TASK DIRECTIONS ▸ Below is a block of entries; repeat exactly the lines starting at the line that contains "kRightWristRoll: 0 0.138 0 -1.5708" and ending at the line that contains "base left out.", both included.

▬▬▬

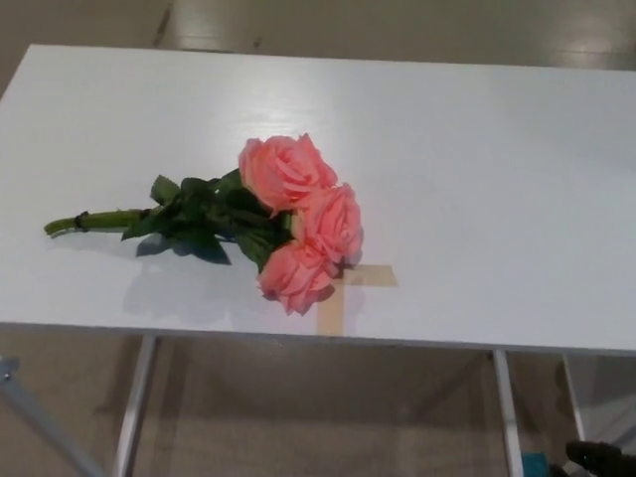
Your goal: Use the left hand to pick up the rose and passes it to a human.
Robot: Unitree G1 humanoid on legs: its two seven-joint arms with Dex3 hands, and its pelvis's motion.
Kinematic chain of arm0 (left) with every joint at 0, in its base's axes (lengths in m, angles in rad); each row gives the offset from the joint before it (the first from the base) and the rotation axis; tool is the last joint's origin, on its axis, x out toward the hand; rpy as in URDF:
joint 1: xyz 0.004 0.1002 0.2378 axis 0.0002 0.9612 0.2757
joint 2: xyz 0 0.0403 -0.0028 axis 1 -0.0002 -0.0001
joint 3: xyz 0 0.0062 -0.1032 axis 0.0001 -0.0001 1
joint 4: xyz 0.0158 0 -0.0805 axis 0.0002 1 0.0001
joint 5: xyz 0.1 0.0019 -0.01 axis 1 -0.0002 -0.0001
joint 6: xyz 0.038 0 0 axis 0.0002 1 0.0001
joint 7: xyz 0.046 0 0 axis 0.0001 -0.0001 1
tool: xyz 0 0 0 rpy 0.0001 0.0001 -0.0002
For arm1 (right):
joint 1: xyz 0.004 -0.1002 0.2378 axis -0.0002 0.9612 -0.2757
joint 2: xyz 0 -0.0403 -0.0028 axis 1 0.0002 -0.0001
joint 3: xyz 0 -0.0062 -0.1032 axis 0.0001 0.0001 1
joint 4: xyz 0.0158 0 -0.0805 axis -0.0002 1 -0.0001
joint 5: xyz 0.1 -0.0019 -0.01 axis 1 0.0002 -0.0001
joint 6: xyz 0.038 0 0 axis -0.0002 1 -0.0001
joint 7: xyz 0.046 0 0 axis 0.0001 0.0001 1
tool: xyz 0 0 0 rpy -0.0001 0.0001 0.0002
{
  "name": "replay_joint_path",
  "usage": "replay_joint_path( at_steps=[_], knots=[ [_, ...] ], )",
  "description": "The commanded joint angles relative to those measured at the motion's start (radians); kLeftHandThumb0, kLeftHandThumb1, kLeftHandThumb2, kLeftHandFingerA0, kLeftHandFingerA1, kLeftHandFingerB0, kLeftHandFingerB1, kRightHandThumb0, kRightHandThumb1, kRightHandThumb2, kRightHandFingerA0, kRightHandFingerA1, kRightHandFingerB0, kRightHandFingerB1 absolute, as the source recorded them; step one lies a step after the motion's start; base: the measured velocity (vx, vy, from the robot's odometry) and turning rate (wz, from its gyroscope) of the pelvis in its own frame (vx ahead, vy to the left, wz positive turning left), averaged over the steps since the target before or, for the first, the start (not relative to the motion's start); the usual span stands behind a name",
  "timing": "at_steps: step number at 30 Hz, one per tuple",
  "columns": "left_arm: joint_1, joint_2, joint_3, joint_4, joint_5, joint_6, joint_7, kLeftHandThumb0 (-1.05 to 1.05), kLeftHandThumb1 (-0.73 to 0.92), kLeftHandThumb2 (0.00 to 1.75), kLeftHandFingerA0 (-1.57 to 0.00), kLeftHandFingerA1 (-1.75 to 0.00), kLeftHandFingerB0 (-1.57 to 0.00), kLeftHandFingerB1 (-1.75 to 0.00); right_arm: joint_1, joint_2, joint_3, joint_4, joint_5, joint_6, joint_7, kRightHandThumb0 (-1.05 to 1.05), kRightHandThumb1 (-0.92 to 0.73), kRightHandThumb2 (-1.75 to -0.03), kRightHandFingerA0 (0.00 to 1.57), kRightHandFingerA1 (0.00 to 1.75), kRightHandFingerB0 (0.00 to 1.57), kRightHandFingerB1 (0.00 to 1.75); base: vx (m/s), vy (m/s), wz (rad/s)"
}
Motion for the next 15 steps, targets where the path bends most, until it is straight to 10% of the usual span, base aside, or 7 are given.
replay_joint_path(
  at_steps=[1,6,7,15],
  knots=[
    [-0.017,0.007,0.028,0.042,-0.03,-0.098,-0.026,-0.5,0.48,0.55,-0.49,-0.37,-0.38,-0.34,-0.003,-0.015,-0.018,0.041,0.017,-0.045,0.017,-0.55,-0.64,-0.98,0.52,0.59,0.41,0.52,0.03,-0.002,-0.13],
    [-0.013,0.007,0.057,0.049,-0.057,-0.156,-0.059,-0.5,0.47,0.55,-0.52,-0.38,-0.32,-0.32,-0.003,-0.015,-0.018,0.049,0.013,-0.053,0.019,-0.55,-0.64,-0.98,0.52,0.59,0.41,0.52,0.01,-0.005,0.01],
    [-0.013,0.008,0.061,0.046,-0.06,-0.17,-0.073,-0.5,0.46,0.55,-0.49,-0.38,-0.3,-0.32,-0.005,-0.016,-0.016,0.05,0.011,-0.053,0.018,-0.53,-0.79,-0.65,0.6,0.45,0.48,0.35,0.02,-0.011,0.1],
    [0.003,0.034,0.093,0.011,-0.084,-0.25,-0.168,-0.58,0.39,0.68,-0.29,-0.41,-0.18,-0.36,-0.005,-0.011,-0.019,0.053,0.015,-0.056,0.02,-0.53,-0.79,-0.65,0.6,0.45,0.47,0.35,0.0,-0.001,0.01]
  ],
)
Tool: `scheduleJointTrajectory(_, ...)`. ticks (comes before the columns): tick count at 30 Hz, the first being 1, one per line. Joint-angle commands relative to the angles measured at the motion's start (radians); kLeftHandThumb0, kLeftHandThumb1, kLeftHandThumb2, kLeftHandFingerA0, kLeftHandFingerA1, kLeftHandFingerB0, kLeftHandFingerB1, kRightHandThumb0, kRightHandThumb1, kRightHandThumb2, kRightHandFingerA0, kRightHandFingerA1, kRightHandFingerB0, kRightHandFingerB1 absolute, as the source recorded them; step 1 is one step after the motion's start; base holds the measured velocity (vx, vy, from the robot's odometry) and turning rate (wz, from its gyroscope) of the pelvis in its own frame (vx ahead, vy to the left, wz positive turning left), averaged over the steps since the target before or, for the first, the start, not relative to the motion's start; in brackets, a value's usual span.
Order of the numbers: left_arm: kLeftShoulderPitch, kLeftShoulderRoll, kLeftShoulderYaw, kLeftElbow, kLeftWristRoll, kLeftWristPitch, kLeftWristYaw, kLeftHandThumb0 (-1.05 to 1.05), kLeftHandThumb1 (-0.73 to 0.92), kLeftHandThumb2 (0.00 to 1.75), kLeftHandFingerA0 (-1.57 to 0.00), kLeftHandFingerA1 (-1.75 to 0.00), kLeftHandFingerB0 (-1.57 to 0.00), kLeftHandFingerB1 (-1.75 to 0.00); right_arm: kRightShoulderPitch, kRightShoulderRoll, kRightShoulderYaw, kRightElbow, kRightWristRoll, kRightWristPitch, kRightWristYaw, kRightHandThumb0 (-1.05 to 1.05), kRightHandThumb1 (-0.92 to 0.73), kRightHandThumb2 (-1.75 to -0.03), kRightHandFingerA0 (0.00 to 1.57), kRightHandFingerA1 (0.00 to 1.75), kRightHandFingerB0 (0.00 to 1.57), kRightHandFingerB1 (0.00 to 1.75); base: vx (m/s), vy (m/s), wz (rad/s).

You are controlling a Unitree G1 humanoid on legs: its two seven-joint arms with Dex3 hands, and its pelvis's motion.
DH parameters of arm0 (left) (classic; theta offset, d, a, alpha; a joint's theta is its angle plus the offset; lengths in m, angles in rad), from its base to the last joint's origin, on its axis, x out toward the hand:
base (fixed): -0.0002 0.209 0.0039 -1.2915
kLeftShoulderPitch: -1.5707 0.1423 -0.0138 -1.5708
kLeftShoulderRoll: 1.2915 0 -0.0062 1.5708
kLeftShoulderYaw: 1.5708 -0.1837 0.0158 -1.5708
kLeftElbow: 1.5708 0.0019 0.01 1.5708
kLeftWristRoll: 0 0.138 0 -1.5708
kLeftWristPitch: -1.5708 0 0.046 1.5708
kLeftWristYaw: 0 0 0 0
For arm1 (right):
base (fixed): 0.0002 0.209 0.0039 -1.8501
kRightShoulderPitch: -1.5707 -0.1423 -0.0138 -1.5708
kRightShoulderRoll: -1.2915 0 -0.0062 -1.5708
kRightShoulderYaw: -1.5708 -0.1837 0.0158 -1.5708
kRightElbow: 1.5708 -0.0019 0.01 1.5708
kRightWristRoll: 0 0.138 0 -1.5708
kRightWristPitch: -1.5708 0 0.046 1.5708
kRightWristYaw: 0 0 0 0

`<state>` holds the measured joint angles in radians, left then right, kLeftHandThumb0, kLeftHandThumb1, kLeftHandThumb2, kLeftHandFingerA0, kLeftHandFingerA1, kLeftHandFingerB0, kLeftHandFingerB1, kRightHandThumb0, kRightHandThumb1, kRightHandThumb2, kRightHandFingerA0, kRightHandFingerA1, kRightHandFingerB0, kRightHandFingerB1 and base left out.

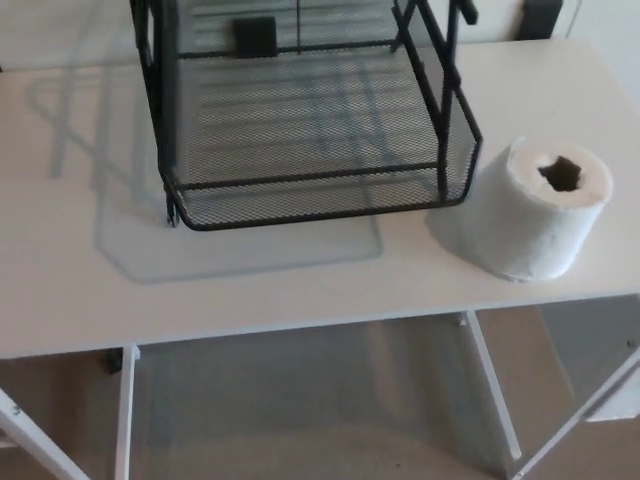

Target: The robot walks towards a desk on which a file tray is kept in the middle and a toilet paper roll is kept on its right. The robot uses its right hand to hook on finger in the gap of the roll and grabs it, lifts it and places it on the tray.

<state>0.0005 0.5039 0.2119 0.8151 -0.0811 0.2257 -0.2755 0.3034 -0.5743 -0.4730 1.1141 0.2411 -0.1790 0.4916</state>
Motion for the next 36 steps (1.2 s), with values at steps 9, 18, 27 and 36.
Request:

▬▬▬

TASK RESPONSE ▸
kRightWristRoll: 0 0.138 0 -1.5708
kRightWristPitch: -1.5708 0 0.046 1.5708
kRightWristYaw: 0 0 0 0

`<state>` holds the measured joint angles in radians, left then right, kLeftHandThumb0, kLeftHandThumb1, kLeftHandThumb2, kLeftHandFingerA0, kLeftHandFingerA1, kLeftHandFingerB0, kLeftHandFingerB1, kRightHandThumb0, kRightHandThumb1, kRightHandThumb2, kRightHandFingerA0, kRightHandFingerA1, kRightHandFingerB0, kRightHandFingerB1 and base left out.

Work on the exercise is now finished.